**Aim of the exercise**
Each line from the beginning of the entries below through the line that includes "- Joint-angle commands" must be returned exactly as given.
----- Exercise data
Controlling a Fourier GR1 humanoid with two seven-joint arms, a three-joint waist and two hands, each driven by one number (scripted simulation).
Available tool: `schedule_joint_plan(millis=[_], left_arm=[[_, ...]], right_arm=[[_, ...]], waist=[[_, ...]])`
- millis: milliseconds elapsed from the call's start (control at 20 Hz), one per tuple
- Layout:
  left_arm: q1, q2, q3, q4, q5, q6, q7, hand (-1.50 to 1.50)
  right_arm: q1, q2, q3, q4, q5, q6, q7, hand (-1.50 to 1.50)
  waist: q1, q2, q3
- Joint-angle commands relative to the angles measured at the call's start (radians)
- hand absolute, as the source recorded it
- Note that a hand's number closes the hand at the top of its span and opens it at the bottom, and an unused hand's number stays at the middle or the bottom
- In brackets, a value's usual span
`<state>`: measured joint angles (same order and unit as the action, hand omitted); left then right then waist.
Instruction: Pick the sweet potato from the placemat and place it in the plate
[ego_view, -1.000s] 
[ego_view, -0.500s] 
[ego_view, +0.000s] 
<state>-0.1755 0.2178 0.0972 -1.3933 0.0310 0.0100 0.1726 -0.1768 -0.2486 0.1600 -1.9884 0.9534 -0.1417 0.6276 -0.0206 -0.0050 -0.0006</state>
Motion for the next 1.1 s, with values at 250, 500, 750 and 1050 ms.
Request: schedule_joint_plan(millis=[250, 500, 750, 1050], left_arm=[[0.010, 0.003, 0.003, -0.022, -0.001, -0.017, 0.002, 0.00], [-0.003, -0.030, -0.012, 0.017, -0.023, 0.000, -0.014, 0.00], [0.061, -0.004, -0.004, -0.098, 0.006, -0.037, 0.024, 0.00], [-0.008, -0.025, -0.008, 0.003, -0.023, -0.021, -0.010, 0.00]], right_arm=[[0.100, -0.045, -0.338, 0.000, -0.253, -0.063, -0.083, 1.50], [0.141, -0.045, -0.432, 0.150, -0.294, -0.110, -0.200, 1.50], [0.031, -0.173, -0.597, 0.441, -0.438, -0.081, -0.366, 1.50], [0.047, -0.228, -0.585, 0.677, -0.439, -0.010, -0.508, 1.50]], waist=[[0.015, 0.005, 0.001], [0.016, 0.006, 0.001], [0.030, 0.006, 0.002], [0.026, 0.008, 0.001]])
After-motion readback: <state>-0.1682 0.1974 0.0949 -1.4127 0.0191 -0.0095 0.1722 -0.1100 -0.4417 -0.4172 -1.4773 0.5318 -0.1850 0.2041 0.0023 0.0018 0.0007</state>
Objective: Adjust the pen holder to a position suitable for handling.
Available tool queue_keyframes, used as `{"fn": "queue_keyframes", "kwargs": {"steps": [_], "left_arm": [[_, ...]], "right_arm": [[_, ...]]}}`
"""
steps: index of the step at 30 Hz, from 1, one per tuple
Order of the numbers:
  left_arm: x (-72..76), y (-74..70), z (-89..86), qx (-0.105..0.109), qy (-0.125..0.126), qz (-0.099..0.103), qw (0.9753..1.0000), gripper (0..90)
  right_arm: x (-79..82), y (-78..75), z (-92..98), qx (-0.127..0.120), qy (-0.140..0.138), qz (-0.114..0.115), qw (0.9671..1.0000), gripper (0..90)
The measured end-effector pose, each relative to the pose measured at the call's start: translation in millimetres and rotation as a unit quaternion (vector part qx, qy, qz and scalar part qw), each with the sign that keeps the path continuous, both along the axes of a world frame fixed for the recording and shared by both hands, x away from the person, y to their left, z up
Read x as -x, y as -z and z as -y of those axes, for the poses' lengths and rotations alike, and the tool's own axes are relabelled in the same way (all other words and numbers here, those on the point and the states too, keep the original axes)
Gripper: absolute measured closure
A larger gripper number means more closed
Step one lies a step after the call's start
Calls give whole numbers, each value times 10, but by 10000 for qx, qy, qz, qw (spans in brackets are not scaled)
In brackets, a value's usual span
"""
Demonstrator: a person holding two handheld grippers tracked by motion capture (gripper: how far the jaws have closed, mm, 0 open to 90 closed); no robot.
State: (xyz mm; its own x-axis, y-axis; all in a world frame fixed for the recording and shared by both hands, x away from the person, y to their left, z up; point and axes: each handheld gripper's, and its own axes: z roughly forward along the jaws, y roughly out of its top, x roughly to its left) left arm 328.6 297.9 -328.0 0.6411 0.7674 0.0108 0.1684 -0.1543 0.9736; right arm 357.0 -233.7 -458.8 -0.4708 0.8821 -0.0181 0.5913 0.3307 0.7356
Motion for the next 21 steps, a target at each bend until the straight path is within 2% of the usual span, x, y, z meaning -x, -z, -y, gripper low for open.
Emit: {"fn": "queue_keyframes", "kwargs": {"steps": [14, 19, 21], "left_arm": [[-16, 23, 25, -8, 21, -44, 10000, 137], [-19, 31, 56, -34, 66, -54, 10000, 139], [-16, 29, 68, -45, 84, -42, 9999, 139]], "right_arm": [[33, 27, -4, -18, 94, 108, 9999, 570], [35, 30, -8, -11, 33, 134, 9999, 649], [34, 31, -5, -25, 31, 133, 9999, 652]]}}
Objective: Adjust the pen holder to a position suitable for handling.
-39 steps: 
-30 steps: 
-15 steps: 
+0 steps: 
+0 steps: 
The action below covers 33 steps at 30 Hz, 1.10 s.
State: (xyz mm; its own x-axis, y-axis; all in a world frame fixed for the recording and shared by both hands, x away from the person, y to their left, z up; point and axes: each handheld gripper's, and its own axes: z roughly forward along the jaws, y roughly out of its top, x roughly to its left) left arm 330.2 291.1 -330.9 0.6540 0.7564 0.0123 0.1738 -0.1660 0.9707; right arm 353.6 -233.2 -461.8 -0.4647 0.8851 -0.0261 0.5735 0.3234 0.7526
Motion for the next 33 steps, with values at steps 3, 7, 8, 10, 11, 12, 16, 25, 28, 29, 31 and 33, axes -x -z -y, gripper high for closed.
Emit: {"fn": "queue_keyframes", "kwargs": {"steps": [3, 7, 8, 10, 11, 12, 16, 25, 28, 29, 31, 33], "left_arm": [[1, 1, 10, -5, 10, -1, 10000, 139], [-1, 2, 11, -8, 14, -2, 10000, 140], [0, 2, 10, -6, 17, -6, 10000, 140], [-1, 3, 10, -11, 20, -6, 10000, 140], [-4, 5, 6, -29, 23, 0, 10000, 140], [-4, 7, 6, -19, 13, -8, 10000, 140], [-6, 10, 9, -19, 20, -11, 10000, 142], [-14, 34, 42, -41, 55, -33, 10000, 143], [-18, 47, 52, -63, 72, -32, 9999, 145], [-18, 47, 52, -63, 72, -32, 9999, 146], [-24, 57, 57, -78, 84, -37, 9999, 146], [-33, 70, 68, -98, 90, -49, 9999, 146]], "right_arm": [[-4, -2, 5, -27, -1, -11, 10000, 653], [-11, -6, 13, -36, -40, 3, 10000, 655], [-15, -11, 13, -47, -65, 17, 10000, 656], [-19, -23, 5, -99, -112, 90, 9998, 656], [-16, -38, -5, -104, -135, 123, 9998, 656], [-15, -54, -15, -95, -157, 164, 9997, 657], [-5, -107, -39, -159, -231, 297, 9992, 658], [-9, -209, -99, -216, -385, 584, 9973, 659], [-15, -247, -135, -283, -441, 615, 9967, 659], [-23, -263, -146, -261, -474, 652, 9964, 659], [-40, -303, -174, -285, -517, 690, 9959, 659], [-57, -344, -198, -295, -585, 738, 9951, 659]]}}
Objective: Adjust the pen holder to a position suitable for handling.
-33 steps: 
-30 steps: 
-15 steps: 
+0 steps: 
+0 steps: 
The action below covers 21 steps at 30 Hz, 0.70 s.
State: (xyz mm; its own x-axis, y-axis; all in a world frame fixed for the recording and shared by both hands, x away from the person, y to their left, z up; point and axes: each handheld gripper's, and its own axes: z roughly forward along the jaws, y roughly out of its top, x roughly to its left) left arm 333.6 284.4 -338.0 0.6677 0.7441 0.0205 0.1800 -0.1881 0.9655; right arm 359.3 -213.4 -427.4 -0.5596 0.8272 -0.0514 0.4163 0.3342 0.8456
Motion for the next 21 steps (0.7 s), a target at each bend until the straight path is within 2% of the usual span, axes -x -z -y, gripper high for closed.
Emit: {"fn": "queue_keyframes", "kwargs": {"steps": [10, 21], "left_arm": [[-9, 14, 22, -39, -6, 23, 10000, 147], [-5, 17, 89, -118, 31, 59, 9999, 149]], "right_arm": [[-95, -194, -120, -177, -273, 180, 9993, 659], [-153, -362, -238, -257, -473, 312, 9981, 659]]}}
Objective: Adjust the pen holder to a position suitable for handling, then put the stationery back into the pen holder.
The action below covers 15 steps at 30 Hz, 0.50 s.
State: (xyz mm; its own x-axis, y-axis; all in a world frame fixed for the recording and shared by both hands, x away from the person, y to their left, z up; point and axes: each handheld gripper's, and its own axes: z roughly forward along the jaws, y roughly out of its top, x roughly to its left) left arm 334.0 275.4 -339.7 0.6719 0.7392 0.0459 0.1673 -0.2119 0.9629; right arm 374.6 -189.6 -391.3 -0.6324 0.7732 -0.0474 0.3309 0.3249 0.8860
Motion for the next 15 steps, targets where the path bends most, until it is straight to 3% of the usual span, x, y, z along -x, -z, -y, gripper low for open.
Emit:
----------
**Task answer**
Controlling a Fourier GR1 humanoid with two seven-joint arms, a three-joint waist and two hands, each driven by one number (scripted simulation).
Available tool: `schedule_joint_plan(millis=[_], left_arm=[[_, ...]], right_arm=[[_, ...]], waist=[[_, ...]])`
- millis: milliseconds elapsed from the call's start (control at 20 Hz), one per tuple
- Layout:
  left_arm: q1, q2, q3, q4, q5, q6, q7, hand (-1.50 to 1.50)
  right_arm: q1, q2, q3, q4, q5, q6, q7, hand (-1.50 to 1.50)
  waist: q1, q2, q3
- Joint-angle commands relative to the angles measured at the call's start (radians)

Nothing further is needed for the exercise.